Work instructions: Write the data out again in full, with no departure from the original.
"""
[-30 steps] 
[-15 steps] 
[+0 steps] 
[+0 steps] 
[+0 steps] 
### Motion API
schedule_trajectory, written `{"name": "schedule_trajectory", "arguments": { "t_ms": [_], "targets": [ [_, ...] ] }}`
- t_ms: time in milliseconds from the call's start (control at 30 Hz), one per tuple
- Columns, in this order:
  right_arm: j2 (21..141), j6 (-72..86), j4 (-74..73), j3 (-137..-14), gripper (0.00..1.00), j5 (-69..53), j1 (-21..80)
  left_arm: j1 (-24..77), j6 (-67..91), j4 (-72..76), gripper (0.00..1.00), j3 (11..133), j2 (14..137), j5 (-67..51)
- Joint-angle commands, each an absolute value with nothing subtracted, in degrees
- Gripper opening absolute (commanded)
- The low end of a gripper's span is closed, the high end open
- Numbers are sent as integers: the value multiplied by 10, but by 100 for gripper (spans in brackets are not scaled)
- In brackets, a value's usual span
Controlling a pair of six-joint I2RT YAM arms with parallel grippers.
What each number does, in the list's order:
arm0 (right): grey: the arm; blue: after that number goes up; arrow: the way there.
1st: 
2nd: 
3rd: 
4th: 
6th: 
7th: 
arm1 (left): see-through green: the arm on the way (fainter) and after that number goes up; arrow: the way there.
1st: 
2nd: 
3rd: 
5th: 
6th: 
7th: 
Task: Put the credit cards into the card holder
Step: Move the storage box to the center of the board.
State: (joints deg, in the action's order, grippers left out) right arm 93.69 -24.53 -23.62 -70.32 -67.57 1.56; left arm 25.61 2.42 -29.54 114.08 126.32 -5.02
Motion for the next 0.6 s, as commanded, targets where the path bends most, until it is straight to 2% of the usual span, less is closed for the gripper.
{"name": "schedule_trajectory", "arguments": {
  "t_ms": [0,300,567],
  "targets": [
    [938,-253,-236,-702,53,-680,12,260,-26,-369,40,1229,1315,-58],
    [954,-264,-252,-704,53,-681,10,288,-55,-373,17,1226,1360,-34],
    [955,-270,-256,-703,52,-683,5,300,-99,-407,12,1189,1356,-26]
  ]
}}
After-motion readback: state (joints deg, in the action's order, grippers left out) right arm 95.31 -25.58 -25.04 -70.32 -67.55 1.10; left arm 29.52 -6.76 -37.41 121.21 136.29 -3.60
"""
Task solution:
[-30 steps] 
[-15 steps] 
[+0 steps] 
[+0 steps] 
[+0 steps] 
### Motion API
schedule_trajectory, written `{"name": "schedule_trajectory", "arguments": { "t_ms": [_], "targets": [ [_, ...] ] }}`
- t_ms: time in milliseconds from the call's start (control at 30 Hz), one per tuple
- Columns, in this order:
  right_arm: j2 (21..141), j6 (-72..86), j4 (-74..73), j3 (-137..-14), gripper (0.00..1.00), j5 (-69..53), j1 (-21..80)
  left_arm: j1 (-24..77), j6 (-67..91), j4 (-72..76), gripper (0.00..1.00), j3 (11..133), j2 (14..137), j5 (-67..51)
- Joint-angle commands, each an absolute value with nothing subtracted, in degrees
- Gripper opening absolute (commanded)
- The low end of a gripper's span is closed, the high end open
- Numbers are sent as integers: the value multiplied by 10, but by 100 for gripper (spans in brackets are not scaled)
- In brackets, a value's usual span
Controlling a pair of six-joint I2RT YAM arms with parallel grippers.
What each number does, in the list's order:
arm0 (right): grey: the arm; blue: after that number goes up; arrow: the way there.
1st: 
2nd: 
3rd: 
4th: 
6th: 
7th: 
arm1 (left): see-through green: the arm on the way (fainter) and after that number goes up; arrow: the way there.
1st: 
2nd: 
3rd: 
5th: 
6th: 
7th: 
Task: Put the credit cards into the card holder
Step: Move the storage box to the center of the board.
State: (joints deg, in the action's order, grippers left out) right arm 93.69 -24.53 -23.62 -70.32 -67.57 1.56; left arm 25.61 2.42 -29.54 114.08 126.32 -5.02
Motion for the next 0.6 s, as commanded, targets where the path bends most, until it is straight to 2% of the usual span, less is closed for the gripper.
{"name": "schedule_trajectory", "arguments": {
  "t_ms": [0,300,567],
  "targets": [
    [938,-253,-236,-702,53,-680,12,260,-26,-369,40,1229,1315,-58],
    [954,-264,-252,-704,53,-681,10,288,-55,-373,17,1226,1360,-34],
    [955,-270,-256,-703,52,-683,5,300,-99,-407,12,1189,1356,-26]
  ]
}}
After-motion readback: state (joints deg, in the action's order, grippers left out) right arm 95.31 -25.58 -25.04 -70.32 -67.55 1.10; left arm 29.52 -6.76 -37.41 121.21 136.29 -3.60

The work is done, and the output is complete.